• **Exercise details**: Your task is to copy the listing exactly. Drop any pictures from the copy.

Data extract START

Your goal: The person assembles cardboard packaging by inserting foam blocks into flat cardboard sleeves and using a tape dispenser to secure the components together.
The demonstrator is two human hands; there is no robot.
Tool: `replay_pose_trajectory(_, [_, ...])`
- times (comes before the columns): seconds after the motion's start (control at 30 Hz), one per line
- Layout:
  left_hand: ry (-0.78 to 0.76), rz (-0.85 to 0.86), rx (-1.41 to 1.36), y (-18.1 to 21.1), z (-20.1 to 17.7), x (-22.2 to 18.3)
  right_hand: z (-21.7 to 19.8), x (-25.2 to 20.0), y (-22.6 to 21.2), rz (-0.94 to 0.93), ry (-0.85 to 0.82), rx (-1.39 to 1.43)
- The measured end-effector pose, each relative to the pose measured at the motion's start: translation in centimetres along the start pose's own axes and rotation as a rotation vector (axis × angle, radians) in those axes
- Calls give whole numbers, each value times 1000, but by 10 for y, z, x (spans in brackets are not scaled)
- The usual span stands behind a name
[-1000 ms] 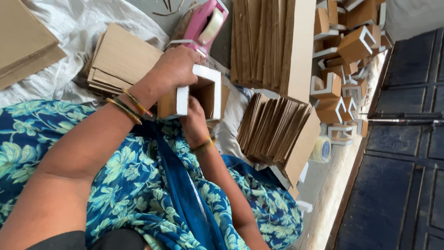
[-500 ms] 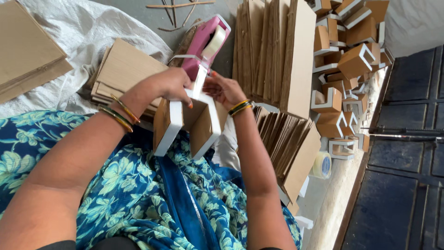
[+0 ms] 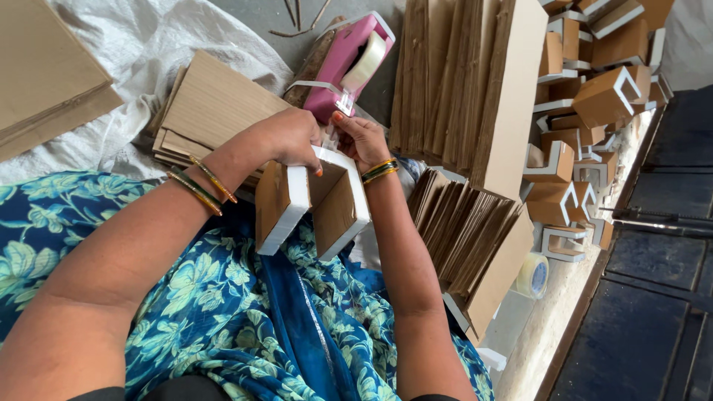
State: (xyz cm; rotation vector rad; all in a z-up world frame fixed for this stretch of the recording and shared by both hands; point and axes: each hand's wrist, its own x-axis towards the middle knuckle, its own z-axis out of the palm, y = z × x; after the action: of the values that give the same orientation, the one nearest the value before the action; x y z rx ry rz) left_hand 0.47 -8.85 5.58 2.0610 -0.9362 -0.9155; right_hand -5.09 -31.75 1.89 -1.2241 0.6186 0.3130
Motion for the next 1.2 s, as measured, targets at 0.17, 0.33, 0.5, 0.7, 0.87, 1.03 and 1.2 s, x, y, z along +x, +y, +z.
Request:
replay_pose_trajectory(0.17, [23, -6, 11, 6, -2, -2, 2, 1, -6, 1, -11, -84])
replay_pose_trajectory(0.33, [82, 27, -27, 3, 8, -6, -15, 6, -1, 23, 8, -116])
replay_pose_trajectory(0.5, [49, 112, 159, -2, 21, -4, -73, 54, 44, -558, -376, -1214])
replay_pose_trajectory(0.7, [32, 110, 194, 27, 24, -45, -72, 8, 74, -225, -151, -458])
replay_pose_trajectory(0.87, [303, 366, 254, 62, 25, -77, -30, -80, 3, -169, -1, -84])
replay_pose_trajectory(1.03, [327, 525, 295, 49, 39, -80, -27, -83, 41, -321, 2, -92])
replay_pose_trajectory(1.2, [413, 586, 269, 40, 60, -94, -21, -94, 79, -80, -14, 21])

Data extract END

• **Expected answer**:
Your goal: The person assembles cardboard packaging by inserting foam blocks into flat cardboard sleeves and using a tape dispenser to secure the components together.
The demonstrator is two human hands; there is no robot.
Tool: `replay_pose_trajectory(_, [_, ...])`
- times (comes before the columns): seconds after the motion's start (control at 30 Hz), one per line
- Layout:
  left_hand: ry (-0.78 to 0.76), rz (-0.85 to 0.86), rx (-1.41 to 1.36), y (-18.1 to 21.1), z (-20.1 to 17.7), x (-22.2 to 18.3)
  right_hand: z (-21.7 to 19.8), x (-25.2 to 20.0), y (-22.6 to 21.2), rz (-0.94 to 0.93), ry (-0.85 to 0.82), rx (-1.39 to 1.43)
- The measured end-effector pose, each relative to the pose measured at the motion's start: translation in centimetres along the start pose's own axes and rotation as a rotation vector (axis × angle, radians) in those axes
- Calls give whole numbers, each value times 1000, but by 10 for y, z, x (spans in brackets are not scaled)
- The usual span stands behind a name
[-1000 ms] 
[-500 ms] 
[+0 ms] 
State: (xyz cm; rotation vector rad; all in a z-up world frame fixed for this stretch of the recording and shared by both hands; point and axes: each hand's wrist, its own x-axis towards the middle knuckle, its own z-axis out of the palm, y = z × x; after the action: of the values that give the same orientation, the one nearest the value before the action; x y z rx ry rz) left_hand 0.47 -8.85 5.58 2.0610 -0.9362 -0.9155; right_hand -5.09 -31.75 1.89 -1.2241 0.6186 0.3130
Motion for the next 1.2 s, as measured, targets at 0.17, 0.33, 0.5, 0.7, 0.87, 1.03 and 1.2 s, x, y, z along +x, +y, +z.
Request:
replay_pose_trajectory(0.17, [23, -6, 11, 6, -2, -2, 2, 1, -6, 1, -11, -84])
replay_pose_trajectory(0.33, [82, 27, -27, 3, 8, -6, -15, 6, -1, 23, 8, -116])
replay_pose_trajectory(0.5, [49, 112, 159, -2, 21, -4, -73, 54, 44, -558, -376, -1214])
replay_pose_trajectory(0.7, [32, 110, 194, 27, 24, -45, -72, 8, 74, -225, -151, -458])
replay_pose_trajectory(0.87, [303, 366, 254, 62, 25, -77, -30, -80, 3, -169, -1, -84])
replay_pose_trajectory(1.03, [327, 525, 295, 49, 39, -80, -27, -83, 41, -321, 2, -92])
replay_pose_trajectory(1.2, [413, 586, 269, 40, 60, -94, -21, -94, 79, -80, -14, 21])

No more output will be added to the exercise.